Exposure to cold water can cause a loss of body heat and bring about hypothermia. Hypothermia can kill.

According to the National Safe Boating Council, should you unexpectedly find yourself in cold water you should remember the 1-10-1 rule.

 You generally have one minute to get control of your breathing and do not panic.
 You generally have 10 minutes of meaningful movement to self-rescue or prepare to wait to be rescued.
 You generally have one hour before you will become unconscious due to hypothermia.

When not on the water during the colder months there are also safety factors that need to be considered when heading out to your favorite outdoor activity.

"Ensure your windshields are clear of frost before getting on the road, and pay particular attention to bridges during those frosty mornings," stated Mike Kerr, Tulsa District Chief of Safety. "Keep your windshield clean and use caution when driving east/west during sunrise and sunset as the glare can make it more difficult to see."

Also, the National Weather Service recommends the following tips for dressing in cold weather.

Wear layers of loose-fitting, lightweight, warm clothing and wear a hat.

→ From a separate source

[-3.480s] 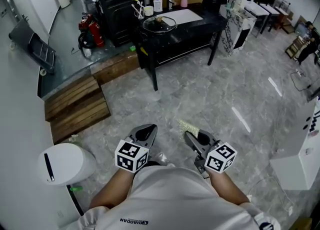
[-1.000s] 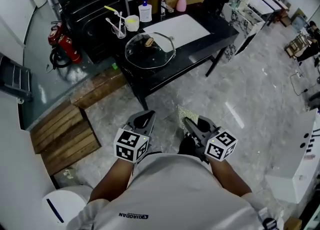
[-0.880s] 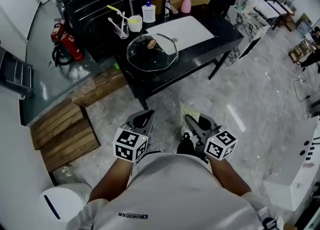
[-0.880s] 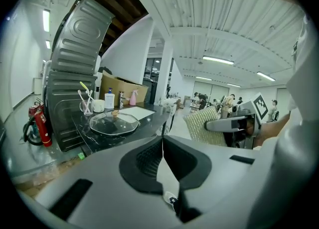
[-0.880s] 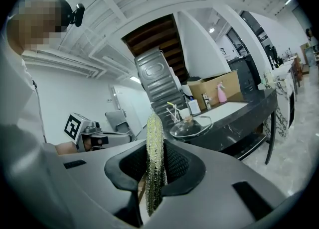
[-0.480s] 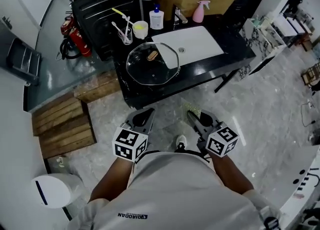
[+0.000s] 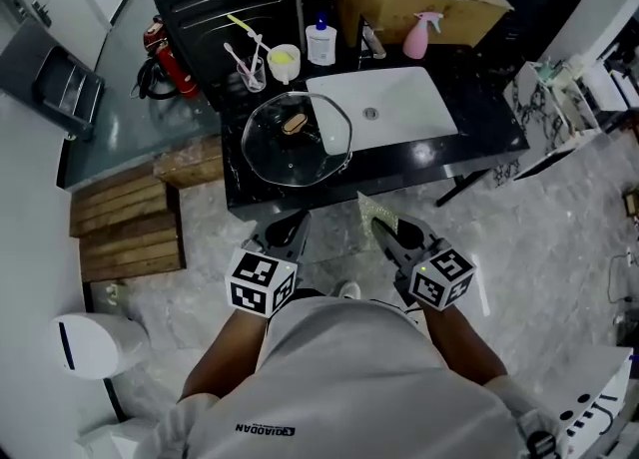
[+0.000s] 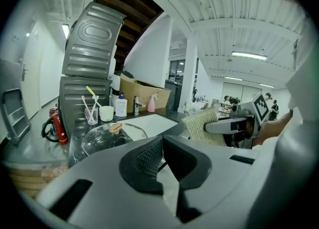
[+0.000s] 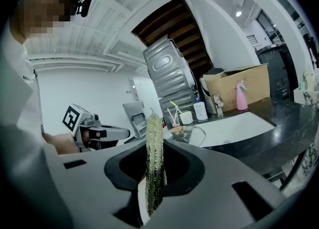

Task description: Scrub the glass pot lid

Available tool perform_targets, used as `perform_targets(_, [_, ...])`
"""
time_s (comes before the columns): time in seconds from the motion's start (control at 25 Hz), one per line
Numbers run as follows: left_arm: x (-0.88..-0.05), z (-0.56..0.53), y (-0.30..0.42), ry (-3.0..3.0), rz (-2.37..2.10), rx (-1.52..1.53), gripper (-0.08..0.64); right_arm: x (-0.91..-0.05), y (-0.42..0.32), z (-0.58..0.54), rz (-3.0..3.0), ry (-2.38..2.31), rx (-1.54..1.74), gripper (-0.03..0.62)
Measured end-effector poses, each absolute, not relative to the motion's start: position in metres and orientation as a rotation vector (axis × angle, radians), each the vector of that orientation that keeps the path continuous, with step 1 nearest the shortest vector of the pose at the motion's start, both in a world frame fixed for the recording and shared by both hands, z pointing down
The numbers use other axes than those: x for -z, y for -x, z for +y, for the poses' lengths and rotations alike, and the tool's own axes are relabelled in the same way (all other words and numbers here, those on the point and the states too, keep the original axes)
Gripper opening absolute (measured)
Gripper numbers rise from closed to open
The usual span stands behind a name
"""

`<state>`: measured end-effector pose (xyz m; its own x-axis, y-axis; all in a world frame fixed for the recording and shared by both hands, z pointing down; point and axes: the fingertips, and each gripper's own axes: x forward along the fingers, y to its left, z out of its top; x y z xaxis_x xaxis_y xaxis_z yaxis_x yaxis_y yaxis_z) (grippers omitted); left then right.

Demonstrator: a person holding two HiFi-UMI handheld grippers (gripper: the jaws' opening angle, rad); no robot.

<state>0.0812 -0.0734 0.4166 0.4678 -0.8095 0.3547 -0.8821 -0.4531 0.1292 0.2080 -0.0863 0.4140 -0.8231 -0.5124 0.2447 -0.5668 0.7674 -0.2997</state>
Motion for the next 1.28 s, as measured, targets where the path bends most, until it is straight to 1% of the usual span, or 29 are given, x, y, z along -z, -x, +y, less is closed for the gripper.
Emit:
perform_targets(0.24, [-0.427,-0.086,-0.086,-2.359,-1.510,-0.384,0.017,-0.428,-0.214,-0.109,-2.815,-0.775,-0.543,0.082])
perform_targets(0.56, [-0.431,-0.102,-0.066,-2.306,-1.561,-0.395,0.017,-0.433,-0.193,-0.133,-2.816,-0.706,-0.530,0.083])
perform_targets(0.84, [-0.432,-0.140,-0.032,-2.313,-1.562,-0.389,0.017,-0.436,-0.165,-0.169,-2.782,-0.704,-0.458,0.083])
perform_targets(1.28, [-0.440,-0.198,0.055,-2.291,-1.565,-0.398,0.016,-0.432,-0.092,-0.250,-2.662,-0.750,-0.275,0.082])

Try to stay dry and out of the wind and cover your mouth to protect your lungs from extreme cold. Lastly, try to wear mittens that are snug at the wrist because they are better than gloves.

And if hunting is on your agenda, always keep your gun pointed in a safe direction, keep your finger off the trigger until you're ready to fire, and keep the gun unloaded until its ready to use.

Following these simple tips can help you have a safe and enjoyable time outdoors as the temperatures drop.